■ SOURCE INFORMATION ■
----
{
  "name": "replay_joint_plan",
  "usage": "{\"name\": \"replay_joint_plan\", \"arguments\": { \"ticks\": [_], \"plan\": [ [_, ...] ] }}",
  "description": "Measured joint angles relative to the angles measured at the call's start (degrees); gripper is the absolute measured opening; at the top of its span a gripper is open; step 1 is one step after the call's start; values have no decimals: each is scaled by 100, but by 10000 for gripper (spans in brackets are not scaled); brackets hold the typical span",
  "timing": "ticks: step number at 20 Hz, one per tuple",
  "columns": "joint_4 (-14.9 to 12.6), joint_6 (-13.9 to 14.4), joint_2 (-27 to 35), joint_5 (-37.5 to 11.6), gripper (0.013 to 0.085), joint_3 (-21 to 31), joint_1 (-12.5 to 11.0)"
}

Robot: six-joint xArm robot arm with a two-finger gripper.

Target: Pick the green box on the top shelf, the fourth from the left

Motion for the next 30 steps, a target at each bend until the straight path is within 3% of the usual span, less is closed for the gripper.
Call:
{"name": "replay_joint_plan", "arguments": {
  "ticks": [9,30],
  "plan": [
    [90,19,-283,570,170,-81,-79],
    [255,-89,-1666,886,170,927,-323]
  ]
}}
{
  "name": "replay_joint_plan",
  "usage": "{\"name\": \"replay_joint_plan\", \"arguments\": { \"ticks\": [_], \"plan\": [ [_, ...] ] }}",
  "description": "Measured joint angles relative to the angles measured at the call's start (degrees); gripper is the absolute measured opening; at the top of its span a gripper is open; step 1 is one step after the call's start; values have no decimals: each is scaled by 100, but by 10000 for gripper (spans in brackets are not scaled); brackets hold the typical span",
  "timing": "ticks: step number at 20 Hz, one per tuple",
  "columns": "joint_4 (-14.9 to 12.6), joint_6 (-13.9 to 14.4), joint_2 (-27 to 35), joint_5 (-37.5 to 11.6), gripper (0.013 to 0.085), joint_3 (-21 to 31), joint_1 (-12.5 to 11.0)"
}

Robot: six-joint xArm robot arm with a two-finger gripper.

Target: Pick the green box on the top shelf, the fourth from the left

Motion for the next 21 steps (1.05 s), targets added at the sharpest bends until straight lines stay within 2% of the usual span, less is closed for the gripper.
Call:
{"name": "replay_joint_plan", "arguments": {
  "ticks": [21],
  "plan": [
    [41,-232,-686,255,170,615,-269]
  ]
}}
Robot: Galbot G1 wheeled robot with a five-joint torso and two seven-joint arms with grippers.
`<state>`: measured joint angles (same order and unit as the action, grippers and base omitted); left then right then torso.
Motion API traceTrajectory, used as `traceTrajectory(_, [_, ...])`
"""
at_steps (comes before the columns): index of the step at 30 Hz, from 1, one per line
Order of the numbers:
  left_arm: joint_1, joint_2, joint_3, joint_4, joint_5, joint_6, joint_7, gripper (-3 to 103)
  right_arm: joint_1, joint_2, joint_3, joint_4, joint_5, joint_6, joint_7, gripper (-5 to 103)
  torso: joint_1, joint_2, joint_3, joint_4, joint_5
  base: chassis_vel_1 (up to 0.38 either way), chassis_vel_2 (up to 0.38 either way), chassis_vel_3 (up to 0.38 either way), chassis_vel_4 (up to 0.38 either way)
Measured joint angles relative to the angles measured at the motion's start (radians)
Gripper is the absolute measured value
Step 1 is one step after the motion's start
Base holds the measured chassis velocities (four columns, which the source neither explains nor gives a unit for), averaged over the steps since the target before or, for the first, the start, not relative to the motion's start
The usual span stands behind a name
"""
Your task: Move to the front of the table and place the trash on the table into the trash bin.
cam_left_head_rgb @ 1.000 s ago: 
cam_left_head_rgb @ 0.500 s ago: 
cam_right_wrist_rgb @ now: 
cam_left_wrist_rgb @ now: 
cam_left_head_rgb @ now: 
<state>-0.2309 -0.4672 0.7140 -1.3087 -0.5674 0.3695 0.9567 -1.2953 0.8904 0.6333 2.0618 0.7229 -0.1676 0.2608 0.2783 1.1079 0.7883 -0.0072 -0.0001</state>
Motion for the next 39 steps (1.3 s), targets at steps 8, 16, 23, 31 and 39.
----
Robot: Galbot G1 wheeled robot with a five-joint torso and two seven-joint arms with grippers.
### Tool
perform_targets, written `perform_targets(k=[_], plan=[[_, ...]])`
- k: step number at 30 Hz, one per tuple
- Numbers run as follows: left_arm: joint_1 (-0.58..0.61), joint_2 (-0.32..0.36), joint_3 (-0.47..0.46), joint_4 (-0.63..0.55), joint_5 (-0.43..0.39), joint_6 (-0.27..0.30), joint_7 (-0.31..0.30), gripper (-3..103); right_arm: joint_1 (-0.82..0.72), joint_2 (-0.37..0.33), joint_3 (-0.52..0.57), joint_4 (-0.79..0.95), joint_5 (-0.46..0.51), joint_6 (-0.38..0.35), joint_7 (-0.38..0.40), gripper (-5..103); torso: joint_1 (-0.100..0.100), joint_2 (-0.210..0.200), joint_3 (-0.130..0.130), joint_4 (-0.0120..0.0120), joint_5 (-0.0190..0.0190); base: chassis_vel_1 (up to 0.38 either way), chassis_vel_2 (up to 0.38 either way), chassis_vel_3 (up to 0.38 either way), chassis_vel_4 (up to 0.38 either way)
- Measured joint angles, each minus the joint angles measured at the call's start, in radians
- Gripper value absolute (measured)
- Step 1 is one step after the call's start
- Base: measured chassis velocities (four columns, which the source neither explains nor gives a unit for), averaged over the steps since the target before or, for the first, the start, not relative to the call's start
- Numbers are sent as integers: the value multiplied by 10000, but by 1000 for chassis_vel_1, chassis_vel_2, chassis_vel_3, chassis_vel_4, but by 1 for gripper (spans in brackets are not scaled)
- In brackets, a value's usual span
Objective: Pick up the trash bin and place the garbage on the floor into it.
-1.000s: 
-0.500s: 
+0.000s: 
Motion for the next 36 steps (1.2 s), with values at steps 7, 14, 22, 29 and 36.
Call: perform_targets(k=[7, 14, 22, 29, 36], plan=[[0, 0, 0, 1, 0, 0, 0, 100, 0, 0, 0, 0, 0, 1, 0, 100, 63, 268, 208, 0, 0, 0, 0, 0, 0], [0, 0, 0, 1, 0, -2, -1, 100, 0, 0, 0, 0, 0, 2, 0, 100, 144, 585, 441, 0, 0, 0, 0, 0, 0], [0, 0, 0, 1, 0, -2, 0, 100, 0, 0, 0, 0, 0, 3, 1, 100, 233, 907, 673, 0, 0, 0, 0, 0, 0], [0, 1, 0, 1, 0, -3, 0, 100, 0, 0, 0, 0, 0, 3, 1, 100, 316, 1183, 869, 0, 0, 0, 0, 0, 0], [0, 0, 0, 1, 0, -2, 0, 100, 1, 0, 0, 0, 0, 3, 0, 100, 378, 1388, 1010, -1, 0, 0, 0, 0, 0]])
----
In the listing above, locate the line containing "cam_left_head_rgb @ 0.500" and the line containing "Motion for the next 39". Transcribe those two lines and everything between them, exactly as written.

cam_left_head_rgb @ 0.500 s ago: 
cam_right_wrist_rgb @ now: 
cam_left_wrist_rgb @ now: 
cam_left_head_rgb @ now: 
<state>-0.2309 -0.4672 0.7140 -1.3087 -0.5674 0.3695 0.9567 -1.2953 0.8904 0.6333 2.0618 0.7229 -0.1676 0.2608 0.2783 1.1079 0.7883 -0.0072 -0.0001</state>
Motion for the next 39 steps (1.3 s), targets at steps 8, 16, 23, 31 and 39.

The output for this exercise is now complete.